Ultimately 396 patients with stable coronary disease were randomly assigned to receive PCI with a biolimus-eluting stent plus OMT or OMT (aspirin, statin, an ACE inhibitor where tolerated, plus at least two antianginal agents at maximum tolerated dose). Patients with multivessel disease had non-CTO lesions treated before randomization.

A significance level of 0.01 was used for the primary end point because of multiple testing; all events were adjudicated by a clinical events committee.

The procedural success rate was 86.3% (255 of 259 patients) and PCI complication rate 2.9%. Ten OMT patients (7.3%) crossed over to PCI because of ongoing angina. At 12 months, MACE rates were comparable in the PCI and OMT groups (5.2% vs 6.7%; P=0.52).

During a discussion of the data, the panel pointed out that patients had somewhat moderate angina frequency scores at baseline and questioned the generalizability of the results.

Werner noted that ACS patients were excluded and that they limited the location of the CTO to the major locations of the arterial tree to avoid irrelevant lesions. Also, very symptomatic patients were excluded because they wouldn’t agree to be randomized or the physician considered it unethical.

“The major issue for taking the results to clinical practice is that the operator should be successful in his or her attempt; and some of the reason for showing a positive outcome in our study was the low crossover rate and high success rate,” he told heartwire.

CTO is found in up to 18% of patients with stable CAD but only about 5% are actually treated with PCI, Werner noted. There are no comparative data to support why interventionalists in their use of PCI discriminate between a 90% lesion and 100% chronic occlusion, just the historic perception that CTO PCI is more difficult.

“Success rates were at 50% to 60% with low long-term patency, but this has changed in the last 5 to 10 years, and the guidelines need to recognize that,” he said.

While disagreeing on whether the findings should shift practice, Bhatt acknowledged the challenge of enrolling patients in procedural trials like EuroCTO.

“Interventionalists/surgeons are often so convinced the procedures they do are useful, they do not enroll their patients in trials.
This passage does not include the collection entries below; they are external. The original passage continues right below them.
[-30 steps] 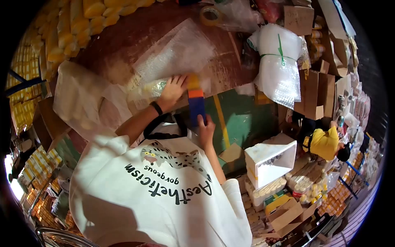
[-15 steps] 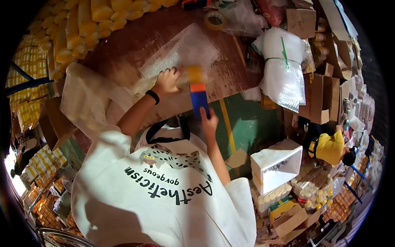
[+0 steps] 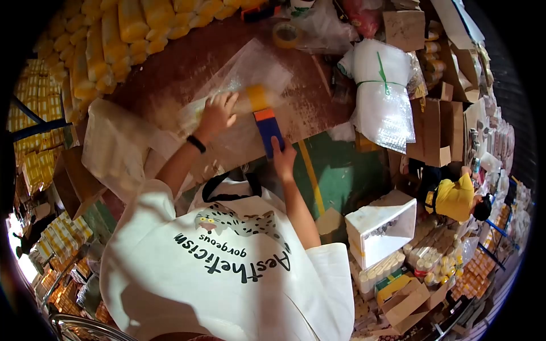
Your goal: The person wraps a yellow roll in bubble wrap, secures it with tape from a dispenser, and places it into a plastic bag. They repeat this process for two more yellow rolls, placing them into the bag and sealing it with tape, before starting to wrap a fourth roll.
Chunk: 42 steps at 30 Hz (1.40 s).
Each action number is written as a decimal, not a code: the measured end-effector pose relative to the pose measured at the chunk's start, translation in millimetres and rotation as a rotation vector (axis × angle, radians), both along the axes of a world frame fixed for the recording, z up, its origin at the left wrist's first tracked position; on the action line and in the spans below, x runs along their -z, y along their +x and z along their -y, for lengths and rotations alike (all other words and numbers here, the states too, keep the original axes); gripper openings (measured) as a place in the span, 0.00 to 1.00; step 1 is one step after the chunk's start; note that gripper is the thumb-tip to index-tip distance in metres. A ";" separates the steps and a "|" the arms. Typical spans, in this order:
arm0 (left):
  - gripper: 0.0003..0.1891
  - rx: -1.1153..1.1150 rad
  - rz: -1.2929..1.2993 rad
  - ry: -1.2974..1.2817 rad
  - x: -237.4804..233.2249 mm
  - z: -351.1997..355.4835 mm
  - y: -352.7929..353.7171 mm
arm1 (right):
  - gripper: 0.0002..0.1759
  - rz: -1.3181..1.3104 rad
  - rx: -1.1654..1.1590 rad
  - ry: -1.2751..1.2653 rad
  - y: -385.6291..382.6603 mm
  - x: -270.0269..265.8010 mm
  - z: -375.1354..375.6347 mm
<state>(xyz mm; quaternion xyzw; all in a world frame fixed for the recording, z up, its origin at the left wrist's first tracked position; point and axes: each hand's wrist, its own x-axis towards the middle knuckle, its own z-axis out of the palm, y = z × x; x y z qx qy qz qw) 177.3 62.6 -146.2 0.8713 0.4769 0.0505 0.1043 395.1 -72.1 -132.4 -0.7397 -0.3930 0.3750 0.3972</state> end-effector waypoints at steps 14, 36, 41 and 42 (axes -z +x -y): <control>0.47 -0.245 0.126 -0.272 -9.6 -98.1 -28.8 | 0.24 -0.110 -0.219 -0.005 -31.0 -27.7 -151.1; 0.53 -0.171 0.262 -0.772 -19.5 -152.5 -56.3 | 0.24 0.264 -0.239 -0.172 1.3 6.5 -72.2; 0.47 0.037 0.345 -0.361 -8.3 -153.1 -60.4 | 0.29 0.365 -0.269 -0.276 -13.7 -0.4 -106.1; 0.46 0.073 0.241 -0.152 2.2 -148.8 -56.0 | 0.30 0.297 -0.264 -0.305 -17.1 -10.4 -113.4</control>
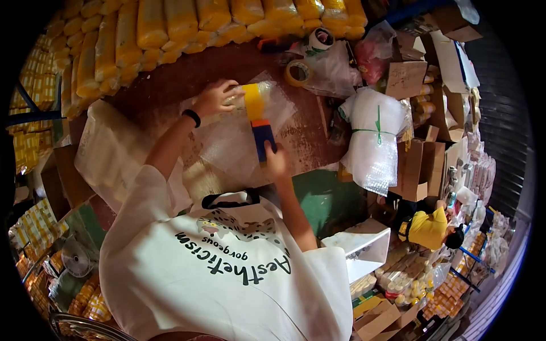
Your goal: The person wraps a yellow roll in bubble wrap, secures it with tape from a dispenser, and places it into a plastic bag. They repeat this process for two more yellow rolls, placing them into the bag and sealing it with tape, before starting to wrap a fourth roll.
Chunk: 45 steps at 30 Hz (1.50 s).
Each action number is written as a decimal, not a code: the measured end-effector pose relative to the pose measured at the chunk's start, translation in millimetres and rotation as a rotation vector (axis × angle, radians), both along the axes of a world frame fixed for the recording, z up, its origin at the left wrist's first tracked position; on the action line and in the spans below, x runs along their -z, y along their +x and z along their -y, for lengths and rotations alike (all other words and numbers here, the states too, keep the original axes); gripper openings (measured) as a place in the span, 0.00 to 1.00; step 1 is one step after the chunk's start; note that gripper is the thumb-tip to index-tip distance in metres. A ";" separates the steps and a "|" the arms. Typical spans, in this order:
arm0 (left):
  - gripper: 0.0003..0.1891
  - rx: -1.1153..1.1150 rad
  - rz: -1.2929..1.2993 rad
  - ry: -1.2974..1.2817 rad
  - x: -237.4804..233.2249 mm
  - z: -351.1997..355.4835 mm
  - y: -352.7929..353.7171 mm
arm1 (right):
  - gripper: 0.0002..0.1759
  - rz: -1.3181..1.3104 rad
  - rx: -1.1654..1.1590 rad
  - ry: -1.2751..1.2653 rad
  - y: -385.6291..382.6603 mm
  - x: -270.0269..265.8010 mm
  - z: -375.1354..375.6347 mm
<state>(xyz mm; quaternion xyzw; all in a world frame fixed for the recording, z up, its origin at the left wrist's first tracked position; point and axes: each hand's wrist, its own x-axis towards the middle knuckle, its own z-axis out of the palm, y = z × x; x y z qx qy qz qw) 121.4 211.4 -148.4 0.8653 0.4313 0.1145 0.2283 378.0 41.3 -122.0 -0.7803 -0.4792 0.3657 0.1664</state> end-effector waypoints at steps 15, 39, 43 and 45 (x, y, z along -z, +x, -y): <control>0.55 -0.192 -0.358 0.018 -6.9 -19.1 43.4 | 0.32 0.076 -0.031 0.048 -13.4 -19.6 -110.4; 0.53 -0.168 -0.227 -0.055 1.8 -23.3 34.7 | 0.24 -0.124 -0.243 -0.237 58.5 -72.7 -156.0; 0.53 -0.160 -0.285 0.059 0.7 -24.5 38.9 | 0.20 -0.379 -0.064 0.079 74.3 -45.7 -89.3; 0.54 -0.184 -0.333 0.095 -0.1 -19.2 42.5 | 0.19 -0.457 0.104 0.145 69.8 -37.9 -66.3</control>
Then when the results come out (such as COURAGE, CORAL, ART), the response is that the results are not generalizable to daily clinical practice and/or the results would have been better if only the operators were more skilled.

“The real solution here is to have the intellectual humility to enroll patients into large, representative randomized trials instead of not participating and then criticizing the results,” he said.

The study was supported by grants from Biosensors and Asahi. Werner has reported no relevant financial relationships. Bhatt reports serving on the advisory board for Medscape and CME steering committee for WebMD.